Paul Farry Blog

Musings and Discoveries whilst developing systems

History

When Regular Expressions were created for more detail please read this Wikipedia article. I think Stephen Cole Keene may have been visited by aliens because the syntax is just so non human readable. Sure it is super powerful and does many amazing things, but if you don’t use it everyday, when you come to do something you’ll be in for a world of hurt.

Problem

So for work I’ve been trying to build a tokeniser for replacement of parameters in text from a series of steps that will build up a series of replacement values along the pipeline. When the step arrives, it passes some tokenised text to the parser, it finds the tokens and replaces them with the values. Fairly simple…but we have a problem, if there is more than 1 token on a line it doesn’t find them all it only finds the first one.

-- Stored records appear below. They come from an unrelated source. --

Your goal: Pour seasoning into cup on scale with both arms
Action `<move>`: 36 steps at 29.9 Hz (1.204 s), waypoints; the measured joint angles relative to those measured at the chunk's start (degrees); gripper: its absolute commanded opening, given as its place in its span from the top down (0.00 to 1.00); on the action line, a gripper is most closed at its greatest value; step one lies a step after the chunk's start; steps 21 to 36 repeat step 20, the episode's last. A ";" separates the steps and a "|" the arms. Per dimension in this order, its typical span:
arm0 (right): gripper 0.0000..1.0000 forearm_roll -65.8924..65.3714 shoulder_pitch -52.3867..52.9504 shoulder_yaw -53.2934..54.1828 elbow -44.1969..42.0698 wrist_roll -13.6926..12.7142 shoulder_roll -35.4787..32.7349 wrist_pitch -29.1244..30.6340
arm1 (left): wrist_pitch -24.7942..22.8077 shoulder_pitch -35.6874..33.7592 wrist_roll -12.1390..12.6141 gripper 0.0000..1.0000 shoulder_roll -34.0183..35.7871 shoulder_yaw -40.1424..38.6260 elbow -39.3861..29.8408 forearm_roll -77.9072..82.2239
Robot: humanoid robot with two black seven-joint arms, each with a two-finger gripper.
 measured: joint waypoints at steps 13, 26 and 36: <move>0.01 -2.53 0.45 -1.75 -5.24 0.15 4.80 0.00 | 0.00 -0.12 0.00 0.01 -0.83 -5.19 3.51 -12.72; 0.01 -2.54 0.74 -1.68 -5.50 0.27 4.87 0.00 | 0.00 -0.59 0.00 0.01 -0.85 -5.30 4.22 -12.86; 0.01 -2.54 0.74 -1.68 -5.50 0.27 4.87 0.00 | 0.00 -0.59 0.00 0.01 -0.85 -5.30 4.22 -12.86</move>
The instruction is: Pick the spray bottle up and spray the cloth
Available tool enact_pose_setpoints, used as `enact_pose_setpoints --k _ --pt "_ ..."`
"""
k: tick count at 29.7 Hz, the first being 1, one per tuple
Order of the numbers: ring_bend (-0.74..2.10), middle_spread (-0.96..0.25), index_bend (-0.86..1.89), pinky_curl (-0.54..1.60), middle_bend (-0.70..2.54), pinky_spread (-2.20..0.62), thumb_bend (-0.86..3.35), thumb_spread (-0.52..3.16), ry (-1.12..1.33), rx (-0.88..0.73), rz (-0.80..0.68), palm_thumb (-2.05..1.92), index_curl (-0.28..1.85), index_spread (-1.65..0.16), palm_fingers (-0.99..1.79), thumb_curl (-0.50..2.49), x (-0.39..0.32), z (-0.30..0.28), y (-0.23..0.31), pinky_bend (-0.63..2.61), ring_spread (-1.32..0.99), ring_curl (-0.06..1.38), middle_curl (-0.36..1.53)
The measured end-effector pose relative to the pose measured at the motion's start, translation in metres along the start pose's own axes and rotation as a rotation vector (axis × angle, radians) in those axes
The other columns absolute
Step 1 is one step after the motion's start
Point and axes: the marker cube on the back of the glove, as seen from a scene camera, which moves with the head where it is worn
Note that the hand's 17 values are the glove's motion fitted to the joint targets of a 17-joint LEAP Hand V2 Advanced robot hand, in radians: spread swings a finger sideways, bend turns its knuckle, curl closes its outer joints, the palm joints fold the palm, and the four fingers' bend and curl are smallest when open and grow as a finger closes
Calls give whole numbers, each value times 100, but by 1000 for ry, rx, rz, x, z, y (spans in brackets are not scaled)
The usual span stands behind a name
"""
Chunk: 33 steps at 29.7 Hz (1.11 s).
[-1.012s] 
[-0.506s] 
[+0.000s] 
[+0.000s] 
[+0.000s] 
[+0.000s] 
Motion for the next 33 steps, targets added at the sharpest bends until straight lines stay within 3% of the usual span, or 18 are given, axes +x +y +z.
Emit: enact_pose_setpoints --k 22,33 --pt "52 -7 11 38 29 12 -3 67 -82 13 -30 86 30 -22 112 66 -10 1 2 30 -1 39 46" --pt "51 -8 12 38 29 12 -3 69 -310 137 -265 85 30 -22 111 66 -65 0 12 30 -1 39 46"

Enter the world of Greedy and Lazy

Sample Block

This is a {{block}} to be {{replaced}}. If we have a {{third}} value strange things happen
until we {{start}} a new line.

(Multi-line enabled)

First Draft

\{\{(.*)\}\}

Solution

\{\{(.*?)\}\}

Note the simple addition of the ? makes it all work

Explanation


\{\{(.*?)\}\}

\{ matches the character { with ASCII 123 literally (case sensitive)
\{ matches the character { with ASCII 123 literally (case sensitive)
  1st Capturing Group (.*?)
    . matches any character (except for line terminators)
    *? matches the previous token between zero and unlimited times, as few times as possible, expanding as needed (lazy)
\} matches the character } with Ascii 125 literally (case sensitive)
\} matches the character } with ASCII 125 literally (case sensitive)

Global pattern flags 
g modifier: global. All matches (don't return after first match)
m modifier: multi line. Causes ^ and $ to match the begin/end of each line (not only begin/end of string)

This information from RegEx101